Art Nouveau, an international style of modern art became popular around 1890 and lasted until the First World War. Emerging of the style was a reaction to 19th century designs, criticized for its historicism and considered outdated. New trend promoted art as a part of everyday life, emphasizing the importance of beautifying common objects. This philosophy was partially inspired by Arts and Crafts Movement, but unlike them, they did not turn away from industrialization. Instead, they incorporated technological innovations into their art embracing the advantages of progress. The concept was revolutionary enough to gain the name of New Art. Artists and designers searched for fresh and new ideas, studied functionality of objects and natural forms. Designers turned to nature for inspiration contemplating its organic beauty. After Exposition Universelle in Paris, in 1900, Art Nouveau spread across Europe and beyond, reaching North America and Australia.

Art Nouveau applied artistic designs to everyday objects. Designers believed that people should surround themselves with beautiful things and art should be available to everyone. New Art glorified creativity, unusual materials and forms, embraced variety. Artisans often used curvilinear forms, asymmetrical shapes, plant forms, floral patterns, folk motifs and beautiful female silhouettes. New Art style was used in every form of art, architecture, jewelry, painting and interior design. In 1920s, Art Deco replaced Art Nouveau.

Brief History

Term Art Nouveau coms form a Parisian art gallery owned by a collector Siegfried Bing. He specialized in avant-garde art. When in 1900 Siegfried displayed modern furniture and other objects of daily use at Exposition Universelle, his gallery became a synonym of the new style.

European magazines in Germany, central and northern Europe caught up with the newest fashion and started popularizing new style. Art Nouveau was know as young art, new art, modern style, all reflecting the novelty and freshness.

Art Nouveau shared some features with other styles and movement. The designs looked for the inspiration in Romanticism, Arts and Crafts Movement, Celtic style and Symbolism, redefining it, giving it new interpretation, employing innovative technology and using new materials.
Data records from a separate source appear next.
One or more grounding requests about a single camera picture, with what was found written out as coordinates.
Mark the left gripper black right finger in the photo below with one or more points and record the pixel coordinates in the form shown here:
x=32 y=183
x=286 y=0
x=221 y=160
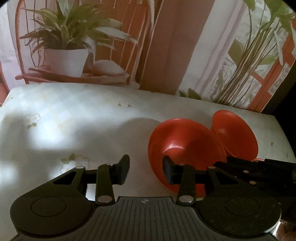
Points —
x=187 y=177

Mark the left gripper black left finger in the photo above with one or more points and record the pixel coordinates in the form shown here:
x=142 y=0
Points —
x=104 y=177

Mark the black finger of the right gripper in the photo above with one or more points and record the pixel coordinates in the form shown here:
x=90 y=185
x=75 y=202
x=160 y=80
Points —
x=241 y=169

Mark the red bowl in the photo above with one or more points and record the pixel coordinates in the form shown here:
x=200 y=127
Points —
x=185 y=142
x=235 y=135

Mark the person's right hand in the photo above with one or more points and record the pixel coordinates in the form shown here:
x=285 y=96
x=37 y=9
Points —
x=286 y=231

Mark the floral checked tablecloth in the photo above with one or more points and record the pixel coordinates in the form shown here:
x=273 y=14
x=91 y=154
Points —
x=49 y=128

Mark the printed room backdrop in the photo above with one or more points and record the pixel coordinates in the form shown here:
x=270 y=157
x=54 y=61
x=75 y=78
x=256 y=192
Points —
x=232 y=53

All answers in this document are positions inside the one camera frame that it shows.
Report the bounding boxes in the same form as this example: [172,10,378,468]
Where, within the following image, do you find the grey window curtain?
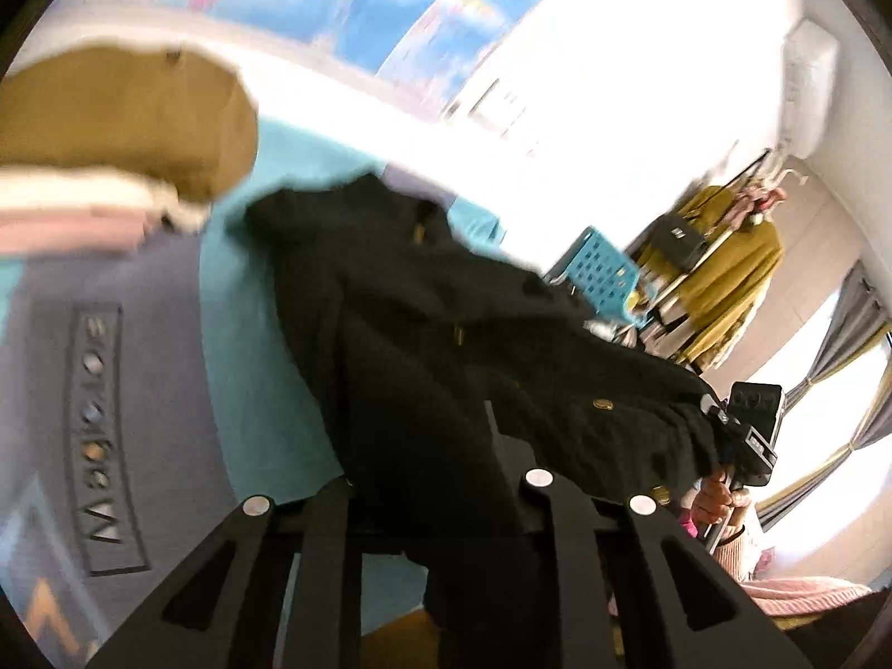
[756,264,890,532]

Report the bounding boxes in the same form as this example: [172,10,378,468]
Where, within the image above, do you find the cream folded garment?
[2,166,212,232]

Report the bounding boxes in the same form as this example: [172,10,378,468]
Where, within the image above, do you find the teal grey patterned bedsheet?
[2,121,503,667]

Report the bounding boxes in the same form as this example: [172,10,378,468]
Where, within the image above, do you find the mustard hanging cardigan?
[636,182,788,370]

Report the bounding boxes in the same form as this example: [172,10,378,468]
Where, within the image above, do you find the black handbag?
[650,213,707,273]

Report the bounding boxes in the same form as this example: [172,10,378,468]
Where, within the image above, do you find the mustard folded garment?
[2,44,259,202]

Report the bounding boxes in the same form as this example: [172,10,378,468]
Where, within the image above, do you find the teal perforated storage rack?
[544,226,650,328]

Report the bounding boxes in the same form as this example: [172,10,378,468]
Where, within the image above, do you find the pink sleeved right forearm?
[714,509,872,618]

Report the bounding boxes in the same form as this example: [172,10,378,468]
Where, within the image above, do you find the person's right hand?
[691,468,752,529]

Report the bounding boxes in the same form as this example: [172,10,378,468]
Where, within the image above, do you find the white air conditioner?
[779,18,841,160]

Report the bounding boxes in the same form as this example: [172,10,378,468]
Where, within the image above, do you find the pink folded garment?
[2,211,162,257]

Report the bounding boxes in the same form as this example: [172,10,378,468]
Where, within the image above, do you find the black button-up shirt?
[245,175,716,667]

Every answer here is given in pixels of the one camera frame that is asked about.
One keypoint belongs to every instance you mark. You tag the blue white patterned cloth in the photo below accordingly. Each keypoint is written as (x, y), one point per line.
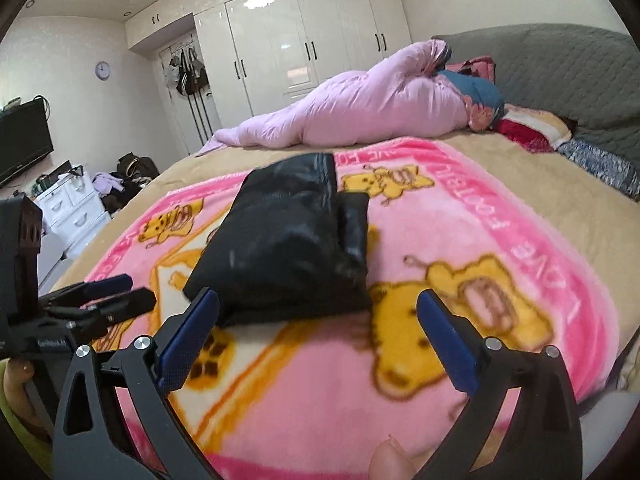
(605, 166)

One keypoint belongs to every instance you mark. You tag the red white folded blanket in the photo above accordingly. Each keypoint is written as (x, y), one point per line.
(537, 131)

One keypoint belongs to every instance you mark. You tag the white drawer cabinet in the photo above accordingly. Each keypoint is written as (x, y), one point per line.
(73, 210)

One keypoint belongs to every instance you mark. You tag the operator left hand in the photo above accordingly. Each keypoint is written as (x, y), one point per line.
(16, 376)

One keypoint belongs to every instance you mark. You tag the pink cartoon bear blanket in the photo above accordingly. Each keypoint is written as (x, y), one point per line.
(313, 399)

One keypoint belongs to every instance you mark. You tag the pink quilted duvet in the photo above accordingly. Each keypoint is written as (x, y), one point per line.
(404, 95)

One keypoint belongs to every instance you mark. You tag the round wall clock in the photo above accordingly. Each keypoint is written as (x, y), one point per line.
(102, 71)

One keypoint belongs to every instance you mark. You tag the dark bags on floor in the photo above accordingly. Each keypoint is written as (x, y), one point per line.
(132, 174)

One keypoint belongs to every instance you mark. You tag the teal floral pillow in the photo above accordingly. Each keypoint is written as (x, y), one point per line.
(475, 82)

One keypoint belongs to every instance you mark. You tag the white glossy wardrobe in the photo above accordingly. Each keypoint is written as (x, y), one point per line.
(261, 55)

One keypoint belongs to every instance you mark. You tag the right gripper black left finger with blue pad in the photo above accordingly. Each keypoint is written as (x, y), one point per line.
(91, 439)

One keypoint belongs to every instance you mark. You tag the black flat television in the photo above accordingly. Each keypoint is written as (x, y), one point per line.
(25, 138)

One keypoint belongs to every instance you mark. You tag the operator thumb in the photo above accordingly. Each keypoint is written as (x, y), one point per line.
(391, 462)

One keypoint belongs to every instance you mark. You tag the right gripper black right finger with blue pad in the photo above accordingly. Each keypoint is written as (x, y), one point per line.
(543, 439)

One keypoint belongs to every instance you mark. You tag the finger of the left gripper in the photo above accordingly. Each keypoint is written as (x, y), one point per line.
(92, 321)
(77, 295)

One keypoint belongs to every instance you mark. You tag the black leather jacket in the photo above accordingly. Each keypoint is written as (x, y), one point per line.
(292, 247)

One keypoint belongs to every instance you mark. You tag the grey quilted headboard cover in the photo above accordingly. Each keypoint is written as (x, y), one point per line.
(584, 73)

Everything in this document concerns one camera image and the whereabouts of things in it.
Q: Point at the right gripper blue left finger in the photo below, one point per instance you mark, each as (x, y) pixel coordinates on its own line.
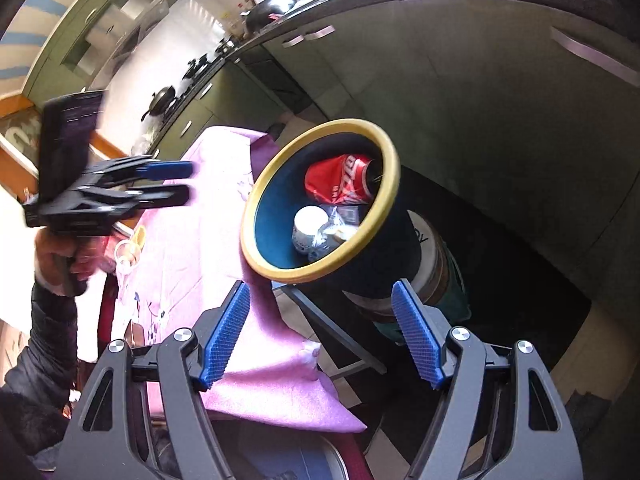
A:
(218, 331)

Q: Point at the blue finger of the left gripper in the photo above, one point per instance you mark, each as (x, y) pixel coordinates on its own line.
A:
(161, 170)
(160, 196)

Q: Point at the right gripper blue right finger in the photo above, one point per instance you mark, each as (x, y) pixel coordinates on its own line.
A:
(426, 346)

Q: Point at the silver snack bag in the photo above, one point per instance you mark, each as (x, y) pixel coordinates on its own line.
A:
(332, 232)

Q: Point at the white supplement bottle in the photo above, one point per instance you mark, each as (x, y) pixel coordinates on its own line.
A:
(306, 225)

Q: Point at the red crushed soda can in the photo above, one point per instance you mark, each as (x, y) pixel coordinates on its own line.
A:
(340, 180)

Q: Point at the yellow-rimmed dark trash bin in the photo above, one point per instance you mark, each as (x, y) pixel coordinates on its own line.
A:
(381, 246)

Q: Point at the green kitchen cabinets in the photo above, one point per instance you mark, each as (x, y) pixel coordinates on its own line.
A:
(519, 121)

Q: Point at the person left hand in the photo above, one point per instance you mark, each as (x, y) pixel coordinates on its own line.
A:
(63, 264)

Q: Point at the black wok on stove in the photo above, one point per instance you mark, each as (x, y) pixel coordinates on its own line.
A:
(161, 102)

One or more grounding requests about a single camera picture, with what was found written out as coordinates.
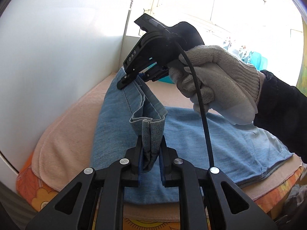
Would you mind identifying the black cable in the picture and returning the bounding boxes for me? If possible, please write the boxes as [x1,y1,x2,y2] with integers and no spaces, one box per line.
[173,40,216,169]

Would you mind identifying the right gloved hand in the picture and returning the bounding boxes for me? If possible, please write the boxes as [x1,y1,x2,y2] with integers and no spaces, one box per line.
[168,45,266,126]

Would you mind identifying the blue denim pants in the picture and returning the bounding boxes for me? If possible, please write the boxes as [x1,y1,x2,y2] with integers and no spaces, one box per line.
[91,69,291,205]

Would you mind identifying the beige blanket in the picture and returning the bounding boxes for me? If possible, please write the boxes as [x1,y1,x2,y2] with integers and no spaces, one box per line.
[31,73,304,229]

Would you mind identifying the right black sleeve forearm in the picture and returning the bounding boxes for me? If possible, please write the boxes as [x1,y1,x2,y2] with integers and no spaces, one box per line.
[254,70,307,163]

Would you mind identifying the blue bottle on windowsill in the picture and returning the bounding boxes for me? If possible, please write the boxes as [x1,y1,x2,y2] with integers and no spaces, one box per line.
[241,51,267,71]

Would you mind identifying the orange floral bedsheet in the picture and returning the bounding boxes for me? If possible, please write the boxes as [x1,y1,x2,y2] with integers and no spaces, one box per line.
[16,155,306,229]

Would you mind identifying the white wardrobe cabinet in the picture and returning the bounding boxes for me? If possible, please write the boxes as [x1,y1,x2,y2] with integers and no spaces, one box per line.
[1,0,130,191]

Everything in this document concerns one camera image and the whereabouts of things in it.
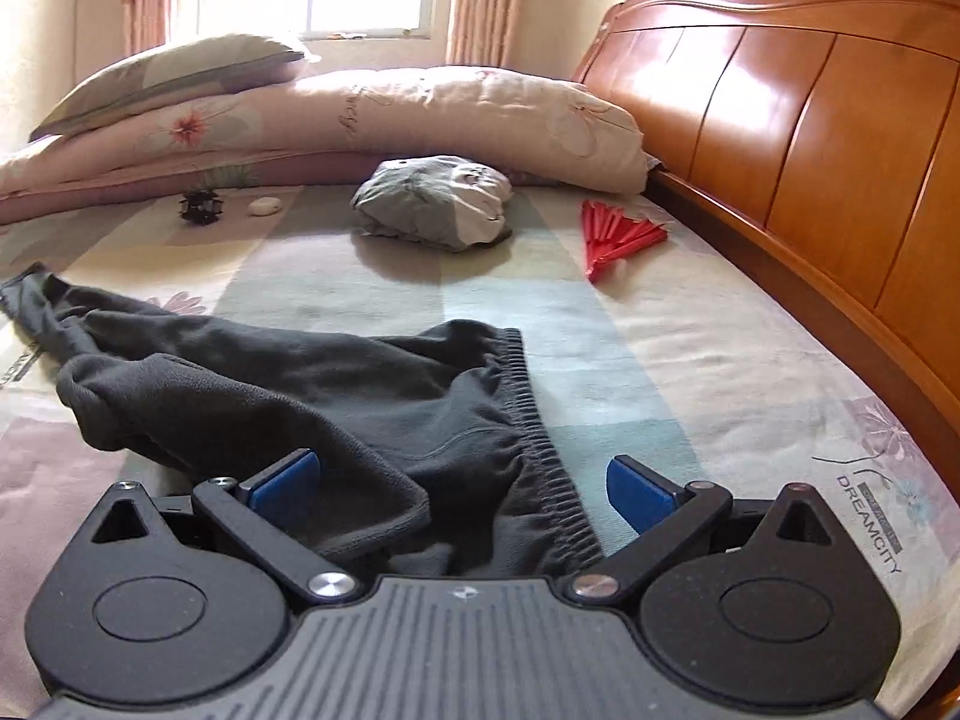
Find dark grey sweatpants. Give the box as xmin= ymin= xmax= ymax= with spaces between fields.
xmin=2 ymin=265 xmax=602 ymax=578

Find white earbud case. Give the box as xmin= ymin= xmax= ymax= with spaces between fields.
xmin=247 ymin=197 xmax=283 ymax=218

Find black hair claw clip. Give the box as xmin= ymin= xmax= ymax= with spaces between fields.
xmin=179 ymin=188 xmax=223 ymax=226

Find grey bundled cloth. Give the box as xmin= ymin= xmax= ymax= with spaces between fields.
xmin=350 ymin=154 xmax=512 ymax=252

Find pink floral folded quilt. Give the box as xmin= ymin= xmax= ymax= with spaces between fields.
xmin=2 ymin=67 xmax=651 ymax=223

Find orange wooden headboard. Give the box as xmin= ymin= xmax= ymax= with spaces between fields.
xmin=574 ymin=0 xmax=958 ymax=484

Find grey floral pillow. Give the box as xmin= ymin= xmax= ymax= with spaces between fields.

Art Nouveau style was widely used in ceramics, glass, jewelry, textiles, domestic utensils, furniture, paintings and even books. Interior designers searched for “natural” style playing in their work with stylized plant forms, organic inspired patterns like grass blades or dragonflies. Rooms were designed to be harmonious and consistent; no surface should be left untouched. Architects created buildings with exposed iron elements, irregular pieces of decorative glass, parabolas and arches.

Jewelry makers, inspired by Japanese art and Art Nouveau ideas started seeing themselves as artists. New materials like horn and ivory were used in producing luxurious and designed pieces. Art Nouveau influence was visible in designs of earrings, bracelets, necklaces and rings.

The end

Art Nouveau took over the whole Europe in a very short time, it was also abandoned very quickly. Many artists and designers forgot that balance between form and function was one of the principles and overused decorations and pursued the most “original” and unusual forms. Beautiful goal of creating art for the masses was never achieved, even with mass production technologies. Artist in many countries tried to turn Art Nouveau into national style, this political aspect of art turned public opinion against it. Soon, Art Nouveau vanished from European design.

Influence of Art Nouveau returned in the ‘60s and ‘70s. Designers once again looked into it searching for inspiration, the breath of freedom and untamed creativity. Nowadays Art Nouveau is considered the prelude to Modernism and establishing modern aesthetic.